Intellia, which raised $108 million in its own IPO earlier this month, is developing treatments for cancer and liver disease. CRISPR Therapeutics is targeting the blood disorders sickle cell disease and beta thalassemia.
But the new field has given rise to almost as many questions as therapeutic targets. The intellectual property behind the scientific tool used by all three companies was originally developed in molecular biology labs at the Broad Institute of MIT and Harvard, the University of California, Berkeley, and the University of Vienna. That has led to a high-stakes patent dispute. Since Editas has licensed its technology from the Broad, while Intellia and CRISPR Therapeutics have licensed theirs from UC Berkeley and the University of Vienna, a case now before the US Patent and Trademark Office could influence the race to market.
Genome-editing pioneers admit to an abundance of caution. They recall the case of an 18-year-old patient with a rare metabolic disease who died in a 1999 clinical trial using another fledgling medical approach, gene therapy, setting the field back more than a decade. They are chastened, too, by the initial burst of enthusiasm around a gene-silencing technology called RNA interference that slowed to a long slog as science moved into real-world development.

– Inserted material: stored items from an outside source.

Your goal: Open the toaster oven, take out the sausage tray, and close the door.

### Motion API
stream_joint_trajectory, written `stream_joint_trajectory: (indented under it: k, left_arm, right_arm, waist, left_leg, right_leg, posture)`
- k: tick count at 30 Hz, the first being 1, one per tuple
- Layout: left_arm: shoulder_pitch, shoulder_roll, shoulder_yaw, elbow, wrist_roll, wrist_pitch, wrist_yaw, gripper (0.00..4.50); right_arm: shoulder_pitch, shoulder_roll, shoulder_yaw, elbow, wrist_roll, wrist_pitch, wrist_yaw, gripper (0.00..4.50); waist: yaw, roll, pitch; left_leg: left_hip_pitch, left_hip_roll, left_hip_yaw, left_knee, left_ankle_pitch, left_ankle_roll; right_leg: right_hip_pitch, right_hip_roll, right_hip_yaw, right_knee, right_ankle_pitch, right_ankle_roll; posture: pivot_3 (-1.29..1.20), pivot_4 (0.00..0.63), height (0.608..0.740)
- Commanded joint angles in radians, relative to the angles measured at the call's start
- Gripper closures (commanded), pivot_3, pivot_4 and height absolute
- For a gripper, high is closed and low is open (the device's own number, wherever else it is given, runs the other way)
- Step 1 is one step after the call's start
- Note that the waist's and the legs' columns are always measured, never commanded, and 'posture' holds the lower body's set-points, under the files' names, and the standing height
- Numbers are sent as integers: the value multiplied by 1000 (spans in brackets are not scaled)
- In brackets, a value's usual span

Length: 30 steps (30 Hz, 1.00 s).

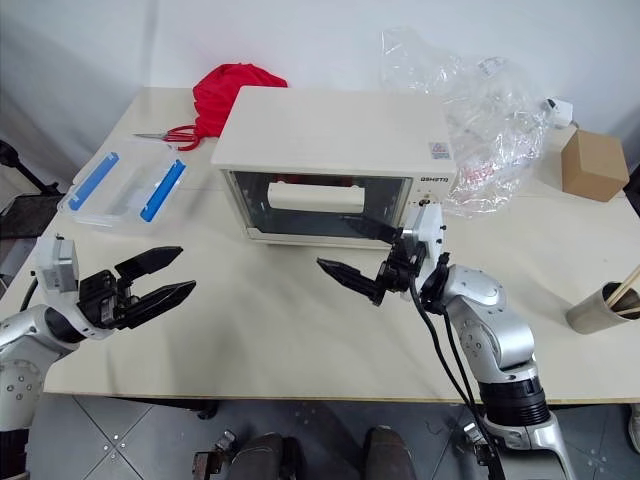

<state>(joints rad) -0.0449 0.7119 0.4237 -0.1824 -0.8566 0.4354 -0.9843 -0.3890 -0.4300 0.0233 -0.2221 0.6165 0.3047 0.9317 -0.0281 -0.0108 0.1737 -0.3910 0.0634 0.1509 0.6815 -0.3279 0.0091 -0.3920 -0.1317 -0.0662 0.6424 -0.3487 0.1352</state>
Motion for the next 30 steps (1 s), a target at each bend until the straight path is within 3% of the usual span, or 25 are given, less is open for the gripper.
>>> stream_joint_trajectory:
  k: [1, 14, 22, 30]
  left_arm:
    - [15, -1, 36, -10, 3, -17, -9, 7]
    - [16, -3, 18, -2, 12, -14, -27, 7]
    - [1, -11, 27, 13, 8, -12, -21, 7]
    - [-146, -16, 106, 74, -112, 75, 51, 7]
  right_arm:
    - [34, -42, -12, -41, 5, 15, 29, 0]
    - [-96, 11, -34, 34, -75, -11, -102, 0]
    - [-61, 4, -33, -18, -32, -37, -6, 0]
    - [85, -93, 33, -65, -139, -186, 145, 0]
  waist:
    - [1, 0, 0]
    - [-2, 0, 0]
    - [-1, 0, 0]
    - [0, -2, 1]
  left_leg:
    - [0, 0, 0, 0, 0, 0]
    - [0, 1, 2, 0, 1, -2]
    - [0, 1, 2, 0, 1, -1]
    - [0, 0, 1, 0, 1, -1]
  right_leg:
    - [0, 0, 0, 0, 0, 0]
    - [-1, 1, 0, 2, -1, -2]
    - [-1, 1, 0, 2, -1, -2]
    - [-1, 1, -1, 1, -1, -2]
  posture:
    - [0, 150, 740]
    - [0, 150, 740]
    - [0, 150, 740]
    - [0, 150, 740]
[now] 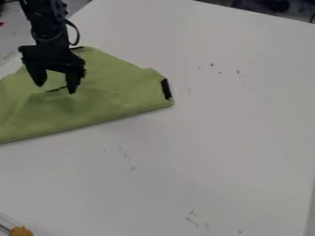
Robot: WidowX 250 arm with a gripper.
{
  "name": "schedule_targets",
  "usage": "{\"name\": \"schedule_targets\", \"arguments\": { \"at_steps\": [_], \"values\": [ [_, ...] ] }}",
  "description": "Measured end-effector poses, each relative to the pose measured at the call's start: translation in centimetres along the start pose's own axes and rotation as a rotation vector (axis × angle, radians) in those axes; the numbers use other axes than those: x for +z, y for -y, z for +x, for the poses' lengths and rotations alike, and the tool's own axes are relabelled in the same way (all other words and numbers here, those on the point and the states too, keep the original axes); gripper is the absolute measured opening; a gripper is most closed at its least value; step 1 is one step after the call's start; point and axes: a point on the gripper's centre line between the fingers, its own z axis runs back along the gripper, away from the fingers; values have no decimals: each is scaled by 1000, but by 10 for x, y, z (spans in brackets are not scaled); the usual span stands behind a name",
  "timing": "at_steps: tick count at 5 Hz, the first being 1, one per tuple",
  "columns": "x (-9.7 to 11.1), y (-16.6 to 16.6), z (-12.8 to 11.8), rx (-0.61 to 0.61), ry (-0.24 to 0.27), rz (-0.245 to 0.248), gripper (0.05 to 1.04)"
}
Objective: Unfold cloth from middle to bottom right
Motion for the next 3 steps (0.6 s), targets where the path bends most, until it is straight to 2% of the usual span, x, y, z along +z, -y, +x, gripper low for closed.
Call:
{"name": "schedule_targets", "arguments": {
  "at_steps": [1,2,3],
  "values": [
    [-13,-4,7,-14,-7,-30,999],
    [-37,-9,10,-12,-45,-83,996],
    [-44,-9,18,-21,-41,-106,958]
  ]
}}
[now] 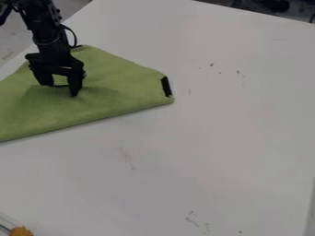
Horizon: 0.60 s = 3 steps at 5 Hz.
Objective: Unfold cloth from middle to bottom right
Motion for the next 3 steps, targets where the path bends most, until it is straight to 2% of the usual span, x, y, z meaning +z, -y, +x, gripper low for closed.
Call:
{"name": "schedule_targets", "arguments": {
  "at_steps": [2,3],
  "values": [
    [1,5,2,-18,9,5,449],
    [4,8,1,-15,30,24,248]
  ]
}}
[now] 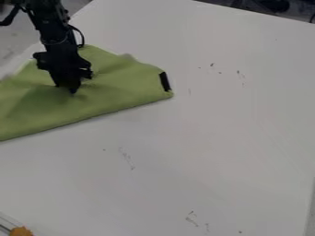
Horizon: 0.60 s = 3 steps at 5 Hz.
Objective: Unfold cloth from middle to bottom right
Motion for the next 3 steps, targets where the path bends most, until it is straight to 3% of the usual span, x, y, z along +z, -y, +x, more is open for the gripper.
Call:
{"name": "schedule_targets", "arguments": {
  "at_steps": [1,2,3],
  "values": [
    [5,4,-9,3,4,13,124],
    [27,10,-9,0,58,48,112],
    [33,16,-14,4,71,46,294]
  ]
}}
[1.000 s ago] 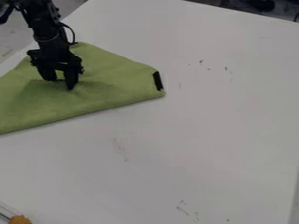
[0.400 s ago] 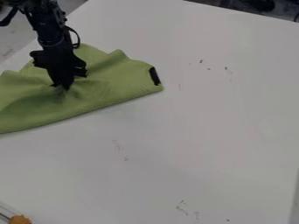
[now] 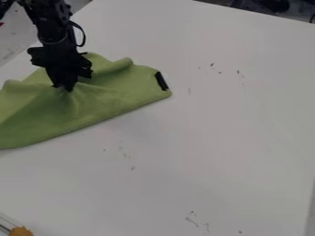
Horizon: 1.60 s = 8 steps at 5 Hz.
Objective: Unfold cloth from middle to bottom right
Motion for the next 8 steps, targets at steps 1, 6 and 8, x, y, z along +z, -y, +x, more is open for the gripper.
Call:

The would-be gene editors also must navigate a new round of ethical questions, including calls for a moratorium on tampering with human DNA — even to repair genetic defects — for fear that “rewriting the book of life” could open the door to designer babies.
But that has not stopped investors from piling on. More than $1 billion in venture capital financing has been plowed into gene-editing companies over the past two years, according to the Boston Consulting Group.
Larger biopharma companies also have been making big bets on the field. Boston’s Vertex Pharmaceuticals Inc. and Bayer AG of Germany have forged partnerships with CRISPR Therapeutics. Editas has an alliance with Juno Therapeutics Inc. of Seattle, while Intellia is collaborating with the Swiss drug giant Novartis AG, which bases its global research operation in Cambridge, and biotech Regeneron Pharmaceuticals Inc. of Tarrytown, New York.
Other companies, ranging from Sangamo BioSciences Inc. of Richmond, California, to France’s Cellectis, are working on different types of gene editing. But within the research field, CRISPR-Cas9 is considered the superior method and is being widely adopted worldwide.
“It’s easy to use in labs,” says Michelle Hoffmann, senior vice president for Boston consulting firm Back Bay Life Science Advisors. “You can make precise genetic edits, and it has a lot of promise clinically. The challenge is figuring out how to deliver it safely and efficiently.”